Students hope to gain support for Falun Gong
By Daily Bruin Staff
Oct. 30, 2000 9:00 p.m.
 EDWARD LIN Graduate student Seongjoon
Koo relaxes and meditates with Falun Gong, in the grass
area in front of the Medical Center.
By Todd Belie
Daily Bruin Contributor
Violence erupted in China this month as members of the Falun
Gong sect continue to challenge the government for the right to
meditate openly.
Already, two large protests against the government have resulted
in more than 100 members arrested in October.
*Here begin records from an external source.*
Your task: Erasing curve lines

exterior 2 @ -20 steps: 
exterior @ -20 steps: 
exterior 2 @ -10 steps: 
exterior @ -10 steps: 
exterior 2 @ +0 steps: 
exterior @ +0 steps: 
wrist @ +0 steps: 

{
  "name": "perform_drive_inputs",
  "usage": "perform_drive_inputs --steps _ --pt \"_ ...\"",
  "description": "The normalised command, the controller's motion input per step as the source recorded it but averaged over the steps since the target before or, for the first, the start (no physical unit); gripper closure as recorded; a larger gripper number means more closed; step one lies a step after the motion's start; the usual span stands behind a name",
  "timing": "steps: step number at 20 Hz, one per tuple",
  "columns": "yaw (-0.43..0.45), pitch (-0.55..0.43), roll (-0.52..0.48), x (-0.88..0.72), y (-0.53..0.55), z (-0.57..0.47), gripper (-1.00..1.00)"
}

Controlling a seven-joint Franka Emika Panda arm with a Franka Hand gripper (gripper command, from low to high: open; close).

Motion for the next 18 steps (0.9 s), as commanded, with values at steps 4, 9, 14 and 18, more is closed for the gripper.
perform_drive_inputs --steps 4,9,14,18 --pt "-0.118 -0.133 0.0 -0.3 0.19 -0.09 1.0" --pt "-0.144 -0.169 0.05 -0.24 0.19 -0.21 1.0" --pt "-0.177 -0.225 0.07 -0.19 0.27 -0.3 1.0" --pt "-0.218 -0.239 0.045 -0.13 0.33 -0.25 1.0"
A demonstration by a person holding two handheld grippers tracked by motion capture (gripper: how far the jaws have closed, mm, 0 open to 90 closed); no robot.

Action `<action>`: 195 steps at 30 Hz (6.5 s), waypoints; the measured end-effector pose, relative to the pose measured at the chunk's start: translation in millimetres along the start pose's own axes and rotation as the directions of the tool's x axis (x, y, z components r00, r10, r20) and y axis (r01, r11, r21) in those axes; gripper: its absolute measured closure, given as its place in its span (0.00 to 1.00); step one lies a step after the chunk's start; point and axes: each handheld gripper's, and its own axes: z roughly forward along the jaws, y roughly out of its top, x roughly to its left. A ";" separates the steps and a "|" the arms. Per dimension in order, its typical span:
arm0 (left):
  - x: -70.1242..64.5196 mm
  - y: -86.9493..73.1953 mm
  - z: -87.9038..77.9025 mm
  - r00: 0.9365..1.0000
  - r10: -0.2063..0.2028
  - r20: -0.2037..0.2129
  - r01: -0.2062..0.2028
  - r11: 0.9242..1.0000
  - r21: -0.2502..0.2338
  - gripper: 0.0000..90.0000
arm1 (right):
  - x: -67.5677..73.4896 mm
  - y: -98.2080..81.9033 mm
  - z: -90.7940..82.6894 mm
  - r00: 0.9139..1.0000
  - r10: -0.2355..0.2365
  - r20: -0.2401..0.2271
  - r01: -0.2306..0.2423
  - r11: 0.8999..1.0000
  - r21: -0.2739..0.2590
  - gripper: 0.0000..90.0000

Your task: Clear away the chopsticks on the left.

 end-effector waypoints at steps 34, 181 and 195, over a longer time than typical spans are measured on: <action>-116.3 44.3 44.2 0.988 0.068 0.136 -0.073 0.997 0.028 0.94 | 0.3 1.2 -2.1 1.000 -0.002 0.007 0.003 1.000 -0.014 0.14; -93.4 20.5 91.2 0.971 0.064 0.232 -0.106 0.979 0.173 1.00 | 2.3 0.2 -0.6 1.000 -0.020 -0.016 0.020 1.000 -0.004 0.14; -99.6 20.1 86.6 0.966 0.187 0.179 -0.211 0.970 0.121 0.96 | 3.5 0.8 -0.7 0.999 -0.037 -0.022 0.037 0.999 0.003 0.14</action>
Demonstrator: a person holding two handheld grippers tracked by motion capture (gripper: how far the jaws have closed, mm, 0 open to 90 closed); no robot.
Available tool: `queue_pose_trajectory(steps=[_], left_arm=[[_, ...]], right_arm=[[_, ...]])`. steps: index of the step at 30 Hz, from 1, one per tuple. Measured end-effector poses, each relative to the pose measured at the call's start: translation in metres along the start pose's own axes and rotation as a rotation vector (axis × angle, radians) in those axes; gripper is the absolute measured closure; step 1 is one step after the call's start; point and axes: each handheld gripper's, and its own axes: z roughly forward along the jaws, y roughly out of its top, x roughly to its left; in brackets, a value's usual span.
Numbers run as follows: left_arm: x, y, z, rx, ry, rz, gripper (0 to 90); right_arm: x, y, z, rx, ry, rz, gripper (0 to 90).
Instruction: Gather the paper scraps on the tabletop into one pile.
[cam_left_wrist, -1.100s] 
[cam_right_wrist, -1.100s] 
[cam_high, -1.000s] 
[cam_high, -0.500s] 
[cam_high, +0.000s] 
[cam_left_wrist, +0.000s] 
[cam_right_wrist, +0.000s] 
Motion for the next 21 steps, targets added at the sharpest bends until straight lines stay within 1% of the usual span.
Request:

The group, which the
Chinese government declared an “evil cult,” has been
banned in China since July 1999.
With several members at UCLA coming from mainland China and
Taiwan, the conflict has become personal.
“I believe the Chinese members are being treated
unfairly” said Hsin-Ling Hsieh, a third-year doctoral student
in economics. “They don’t have any right of speech or
to express how they feel.”
Falun Gong was founded in 1992 by Li Hongzhi as a
meditation-exercise group to promote “truthfulness,
benevolence and forbearance.”
Though a non-religious organization, members say Falun Gong has
brought spirituality to their lives.
“I think I found real truth in my heart, and I’m
shocked by it,” Hsieh said. “I’ve been seeking
the truth of my life for a long time; I felt lost before and this
is the first time I’ve found that truth.”
According to Yingnian Wu, assistant professor of statistics and
a Falun Gong member, Chinese president Jiang Zemin has ordered the
group be suppressed because of its enormous size and influence over
the Chinese population.
Other members said the government is worried about any group
becoming larger than the Communist Party.
But Chinese officials say the group is not properly registered
and therefore cannot conduct the same public activities as groups
that are officially registered with the government.
According to Randall Peerenboom, an acting professor of law, the
situation may not necessarily be a violation of human rights, but a
difference in the way the U.S. and Chinese governments deal with
social groups and forms of public expression.
“The United States may not like the Chinese law, but that
is the law,” Peerenboom said. “Under Chinese law, the
government had the legal right to crack down and prohibit the Falun
Gong.”
But methods the Chinese government uses to enforce these laws
have included torture and denying adequate legal representation, as
reported by Falun Gong members.
“The crackdown is irrational and unconstitutional, and is
a severe violation of the basic human rights of the Chinese
practitioners,” Wu said.
Falun Gong practitioners estimate at least 67 of its 100 million
members worldwide have been killed while in the custody of the
Chinese government.
Although the group at UCLA is relatively small, members are
still attempting to voice their concern over the situation in
China.
“We are trying to raise the public’s awareness of
the on-going atrocity, hoping that more American people, including
UCLA students, could support the human rights of Chinese Falun Gong
practitioners,” Wu said.
The Falun Gong group may be relatively new, Peerenboom said, but
conflict between the Chinese government and social groups
aren’t.
“At this point the movement doesn’t seem to have any
overt political aspirations or political ideology. but the
communist party is worried that it may develop that way at some
point in the future,” Peerenboom said.
With reports from Daily Bruin wire services.